In September of 1986, a National Research Council committee was asked to determine whether the HGP should be advanced. In February of 1988, the committee recommended its implementation, with the NIH playing a central role. Two months later, another committee, appointed by the U.S. Congress Office of Technology Assessment, released a report supporting the recommendation of the National Research Council committee. That same year, Congress appropriated $17.3 million to the NIH and $11.8 million to the DOE for genome research. An NIH office, the Center for Human Genome Research, was created. It was later renamed the National Center for Human Genome Research (NCHGR).

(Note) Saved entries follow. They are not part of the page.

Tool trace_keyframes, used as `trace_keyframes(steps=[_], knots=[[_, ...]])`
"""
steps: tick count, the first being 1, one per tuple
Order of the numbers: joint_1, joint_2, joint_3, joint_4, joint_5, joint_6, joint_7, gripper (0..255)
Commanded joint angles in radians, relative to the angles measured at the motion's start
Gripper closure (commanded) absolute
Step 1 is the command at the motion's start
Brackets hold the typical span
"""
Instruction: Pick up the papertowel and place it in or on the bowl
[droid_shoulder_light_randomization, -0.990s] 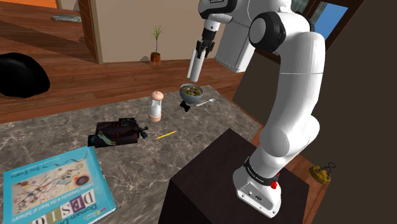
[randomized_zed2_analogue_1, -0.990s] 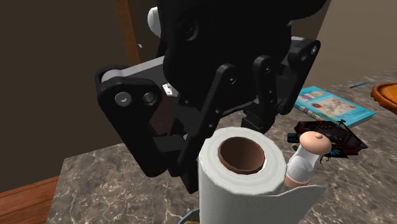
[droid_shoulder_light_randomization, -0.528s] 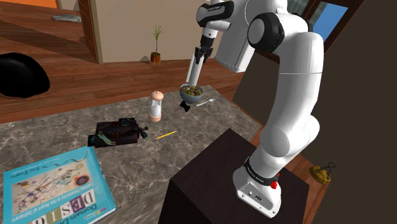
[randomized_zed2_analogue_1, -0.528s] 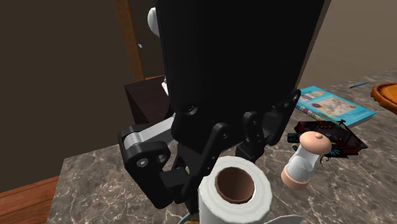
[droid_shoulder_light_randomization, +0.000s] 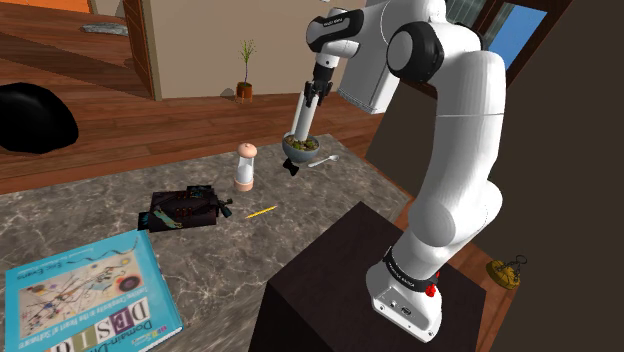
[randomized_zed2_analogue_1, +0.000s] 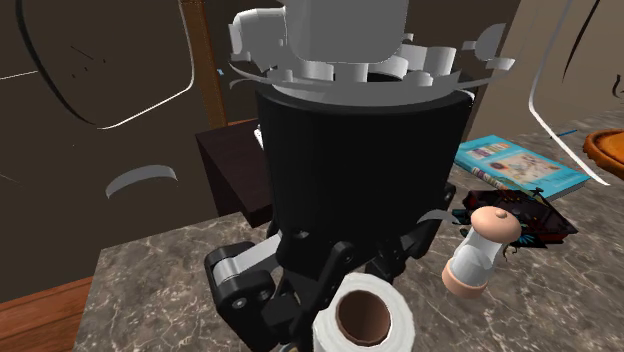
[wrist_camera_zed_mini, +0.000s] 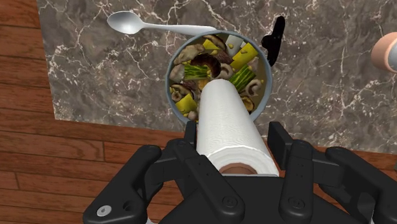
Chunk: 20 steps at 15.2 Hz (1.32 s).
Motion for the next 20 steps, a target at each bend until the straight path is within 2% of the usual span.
trace_keyframes(steps=[1,4,5,10,14,20], knots=[[0.000,0.000,0.000,-0.001,0.000,0.001,0.000,255],[0.000,0.000,0.000,-0.001,0.000,0.001,0.000,255],[0.000,0.000,0.000,-0.001,0.000,0.001,0.000,0],[0.000,0.000,0.000,-0.001,0.000,0.001,0.000,0],[-0.003,-0.027,-0.005,0.085,-0.009,-0.111,0.006,0],[-0.003,-0.027,-0.005,0.085,-0.009,-0.111,0.006,0]])
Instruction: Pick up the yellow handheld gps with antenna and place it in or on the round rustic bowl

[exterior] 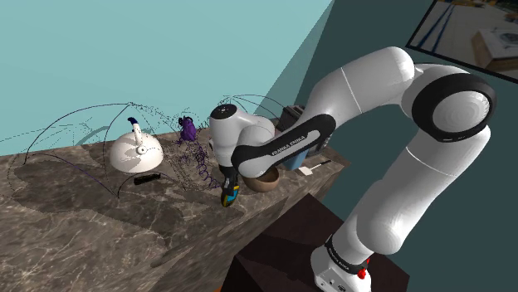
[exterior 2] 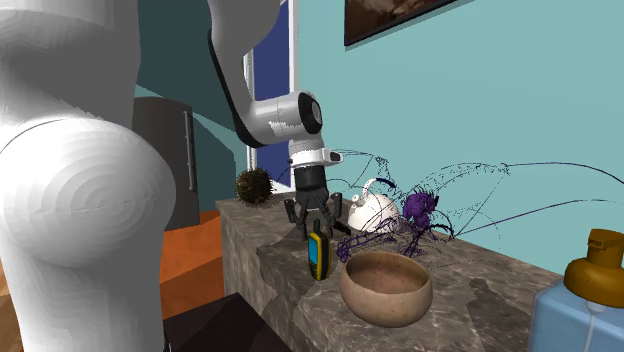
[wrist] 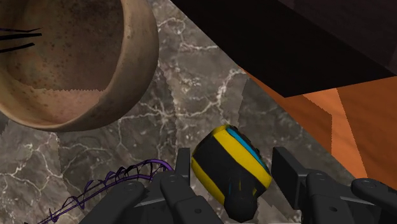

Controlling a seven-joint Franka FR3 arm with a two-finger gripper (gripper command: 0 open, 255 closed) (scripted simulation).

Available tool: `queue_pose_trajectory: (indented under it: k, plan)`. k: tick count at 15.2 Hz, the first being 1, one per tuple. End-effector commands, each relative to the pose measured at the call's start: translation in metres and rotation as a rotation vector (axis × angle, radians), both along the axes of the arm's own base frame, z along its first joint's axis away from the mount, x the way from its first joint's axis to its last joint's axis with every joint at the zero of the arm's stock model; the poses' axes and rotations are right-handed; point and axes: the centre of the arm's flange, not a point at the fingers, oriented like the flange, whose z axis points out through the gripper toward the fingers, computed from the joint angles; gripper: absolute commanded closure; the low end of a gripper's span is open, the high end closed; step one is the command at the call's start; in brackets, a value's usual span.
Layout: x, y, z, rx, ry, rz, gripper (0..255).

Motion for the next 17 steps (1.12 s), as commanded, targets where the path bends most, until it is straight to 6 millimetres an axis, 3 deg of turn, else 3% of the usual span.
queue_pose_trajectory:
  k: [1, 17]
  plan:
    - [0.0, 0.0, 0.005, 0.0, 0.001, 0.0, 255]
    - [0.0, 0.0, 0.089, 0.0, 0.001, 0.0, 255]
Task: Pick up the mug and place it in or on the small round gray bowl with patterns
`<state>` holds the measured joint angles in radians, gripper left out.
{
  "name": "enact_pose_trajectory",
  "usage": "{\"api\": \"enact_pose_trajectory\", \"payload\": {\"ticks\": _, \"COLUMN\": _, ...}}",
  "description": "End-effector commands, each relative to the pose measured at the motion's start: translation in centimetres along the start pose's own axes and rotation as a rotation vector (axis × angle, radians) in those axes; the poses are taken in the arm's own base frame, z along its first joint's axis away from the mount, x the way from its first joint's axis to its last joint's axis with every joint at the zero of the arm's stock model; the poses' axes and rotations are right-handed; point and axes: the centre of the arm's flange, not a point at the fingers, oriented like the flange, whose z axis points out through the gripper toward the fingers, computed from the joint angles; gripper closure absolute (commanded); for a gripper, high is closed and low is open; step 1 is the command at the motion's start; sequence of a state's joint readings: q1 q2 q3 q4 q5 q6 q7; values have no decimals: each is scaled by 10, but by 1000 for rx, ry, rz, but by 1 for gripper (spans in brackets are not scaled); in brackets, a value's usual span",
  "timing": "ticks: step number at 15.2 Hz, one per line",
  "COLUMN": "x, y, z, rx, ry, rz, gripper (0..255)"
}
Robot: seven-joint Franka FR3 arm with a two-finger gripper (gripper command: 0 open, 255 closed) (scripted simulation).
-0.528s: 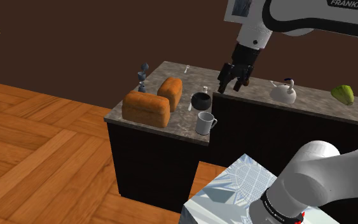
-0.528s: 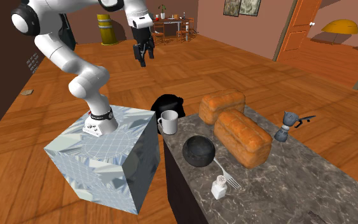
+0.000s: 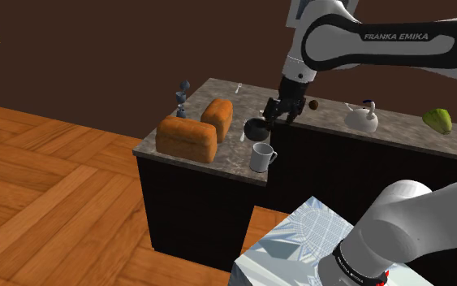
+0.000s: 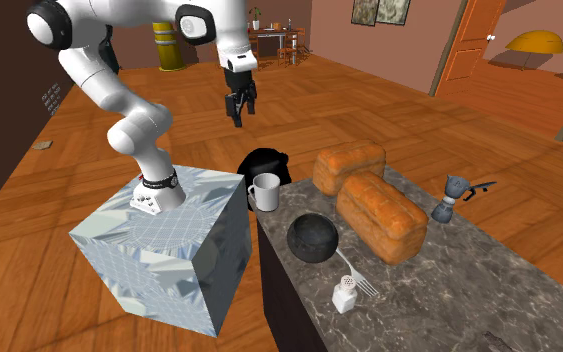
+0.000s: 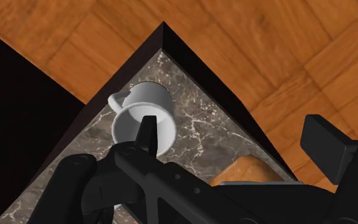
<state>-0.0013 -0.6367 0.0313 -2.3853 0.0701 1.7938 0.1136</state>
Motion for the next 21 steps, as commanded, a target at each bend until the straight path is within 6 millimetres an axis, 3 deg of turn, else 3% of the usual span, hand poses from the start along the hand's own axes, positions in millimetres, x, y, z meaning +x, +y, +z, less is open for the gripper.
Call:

In early 1990, the NIH and DOE, partners in managing the HGP, presented to Congress a five-year term program, coordinated by the joint Subcommittee on the Human Genome, with seven major goals:
a) To develop maps of human chromosomes.
b) To improve technology for DNA sequencing.
c) To map and sequence the DNA of selected model organisms (mouse, Caenorhabditis elegans, Drosophila melanogaster, Saccharomyces cervisiae, Escherichia coli) .
d) To collect, manage and distribute data (bioinformatics).
e) To study the legal, social and ethical issues involved and to develop policy options.
f) To develop and improve technology.
g) To facilitate the transfer of technology.
A number of bioinformatics databases have been created, such as the Genome Data Base, which specializes in human genetic maps, supported by the NIH and DOE at the John Hopkins University Welch Medical Library in Baltimore.8
A program for the ethical, legal, and social implications, ELSI, has been launched.
Progress for the first five-year period was right on schedule, especially genetic mapping and sequencing of model organisms, while sequencing techniques are being progressively improved. The results of the linkage map were published in the "Index Marker Catalog" of the NCHGR, and complete mapping with 10-15 cM (centimorgans) resolution was completed in 1993.